Hosni Kitouni et la mémoire vivante
J’ai lu, compris et bien appris.
J’ai lu une tranche de l’histoire de mon pays, l’Algérie, celle des premiers temps
de la pénétration de l’armée de l’empire français en Afrique du Nord. Cette
pénétration avait pour objectif premier le détrônement des Ottomans des
côtes maghrébines afin de prendre le contrôle du bassin méditerranéen. Mais
après l’occupation d’Alger, l’appétence des Européens ne s’est pas arrêtée à la
possession d’autres cités importantes sur le littoral, l’envahissement de
l’intérieur du pays s’en suivit systématiquement en s’intensifiant de manière
rapide. J’ai lu que le premier contact des colonisateurs avec la population
autochtone était d’une extrême brutalité, car les tribus locales s’étaient
opposées avec acharnement à l’avancée de l’armée française dans leurs
territoires. Conséquemment, une guerre fratricide s’est déclenchée entre les
arrivants européens et les troupes des baroudeurs du pays. Ces accrochages
intensifs ont marqué le début du colonialisme moderne et l’organisation du
mouvement de la résistance des autochtones. Ce climat de tensions
consécutives allait définir la qualité des rapports entre colonisateurs et
colonisés durant toute la période coloniale.

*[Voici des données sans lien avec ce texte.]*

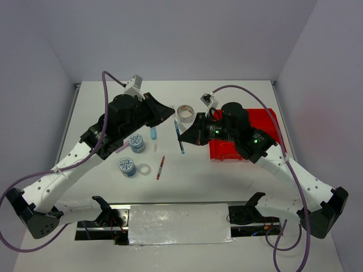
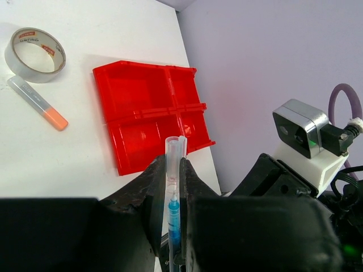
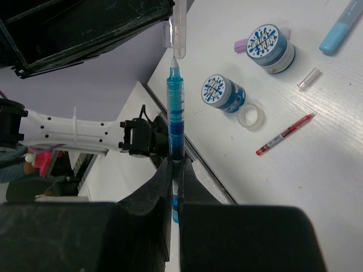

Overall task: Sort the stationery into containers
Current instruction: Close the pen cap on the pen.

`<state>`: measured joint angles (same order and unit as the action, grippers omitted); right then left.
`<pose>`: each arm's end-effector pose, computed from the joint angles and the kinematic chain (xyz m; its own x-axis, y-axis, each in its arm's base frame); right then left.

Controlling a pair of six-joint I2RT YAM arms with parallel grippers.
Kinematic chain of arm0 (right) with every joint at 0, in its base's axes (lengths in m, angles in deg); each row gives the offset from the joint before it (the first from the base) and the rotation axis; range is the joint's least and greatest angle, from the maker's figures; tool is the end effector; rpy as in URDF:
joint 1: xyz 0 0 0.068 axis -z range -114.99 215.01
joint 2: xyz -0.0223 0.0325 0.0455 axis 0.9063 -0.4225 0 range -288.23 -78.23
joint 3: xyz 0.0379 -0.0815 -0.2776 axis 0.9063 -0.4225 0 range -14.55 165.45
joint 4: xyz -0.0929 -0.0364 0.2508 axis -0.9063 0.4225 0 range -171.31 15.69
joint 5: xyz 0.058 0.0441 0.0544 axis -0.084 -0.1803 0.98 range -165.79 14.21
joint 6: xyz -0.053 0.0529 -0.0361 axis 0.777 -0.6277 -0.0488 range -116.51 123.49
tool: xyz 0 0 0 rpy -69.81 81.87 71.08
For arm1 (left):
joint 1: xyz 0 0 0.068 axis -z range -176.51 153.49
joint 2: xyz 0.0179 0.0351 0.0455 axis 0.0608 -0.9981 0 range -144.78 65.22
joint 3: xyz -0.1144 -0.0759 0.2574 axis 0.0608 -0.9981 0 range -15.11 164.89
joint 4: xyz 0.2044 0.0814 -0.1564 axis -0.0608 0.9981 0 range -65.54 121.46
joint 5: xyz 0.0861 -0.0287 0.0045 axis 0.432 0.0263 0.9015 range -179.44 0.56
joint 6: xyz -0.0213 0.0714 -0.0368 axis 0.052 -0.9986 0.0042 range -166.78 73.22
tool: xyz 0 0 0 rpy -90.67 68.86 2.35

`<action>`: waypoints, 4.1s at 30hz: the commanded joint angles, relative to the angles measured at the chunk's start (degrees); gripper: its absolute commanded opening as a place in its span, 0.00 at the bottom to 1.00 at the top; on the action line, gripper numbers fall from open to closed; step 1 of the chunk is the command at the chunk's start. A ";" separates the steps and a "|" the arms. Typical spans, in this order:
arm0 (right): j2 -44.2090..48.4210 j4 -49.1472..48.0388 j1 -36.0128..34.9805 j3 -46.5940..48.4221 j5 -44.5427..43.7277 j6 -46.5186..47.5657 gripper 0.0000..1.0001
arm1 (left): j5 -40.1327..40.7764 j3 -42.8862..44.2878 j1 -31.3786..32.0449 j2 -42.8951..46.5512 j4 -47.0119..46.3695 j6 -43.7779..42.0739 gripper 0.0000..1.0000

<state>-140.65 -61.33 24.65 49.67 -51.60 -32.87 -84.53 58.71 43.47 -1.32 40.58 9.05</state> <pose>0.1895 0.2001 0.3891 -0.7176 0.1000 -0.6893 -0.5736 0.4764 0.6663 0.2309 -0.1854 0.4428 -0.5422 -0.6212 -0.5658 0.2259 0.5409 -0.8102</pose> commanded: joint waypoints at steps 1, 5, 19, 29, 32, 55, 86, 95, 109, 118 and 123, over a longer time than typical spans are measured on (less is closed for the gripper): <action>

J’ai lu et j’ai compris. Je n’avais pas eu de soucis à assimiler l’écriture magistrale
de Hosni Kitouni, avec son style académique relâché, profusément destiné à
atteindre un large auditoire parmi les lecteurs friands de l’Histoire. J’ai compris
que le rapport des forces entre l’armée des colonisateurs et le mouvement des
résistants n’était pas équivalent. L’arsenal militaire des envahisseurs européens
était largement plus culminant en nombre de soldats et beaucoup mieux
équipé en matériel de guerre que les résistants autochtones, lesquels
demeuraient impuissants malgré leur combativité farouche. Les hommes de
leurs troupes, souvent recrutés parmi les tribus paysannes, et leur armement
archaïque n’étaient pas convainquant pour assurer l’affront durable à la
puissance des contingents français. D’autant plus que les méthodes employées
par les colonisateurs pour étouffer le refus populaire étaient d’une sauvagerie
effroyable.
J’ai compris que les stratégies expansionnistes du colonialisme reposaient
principalement sur une politique de terreur. D’ailleurs, ce système violent est
une tradition appliquée régulièrement depuis l’avènement de la civilisation
occidentale. Dès l’introduction de cet ouvrage, l’auteur aborde la conduite
épouvantable adoptée partout par le régime de la colonisation de peuplement,
lequel vise à exterminer les habitants d’origine, ou du moins à les assujettir,
pour peupler les nouvelles possessions avec des migrants importés d’Europe.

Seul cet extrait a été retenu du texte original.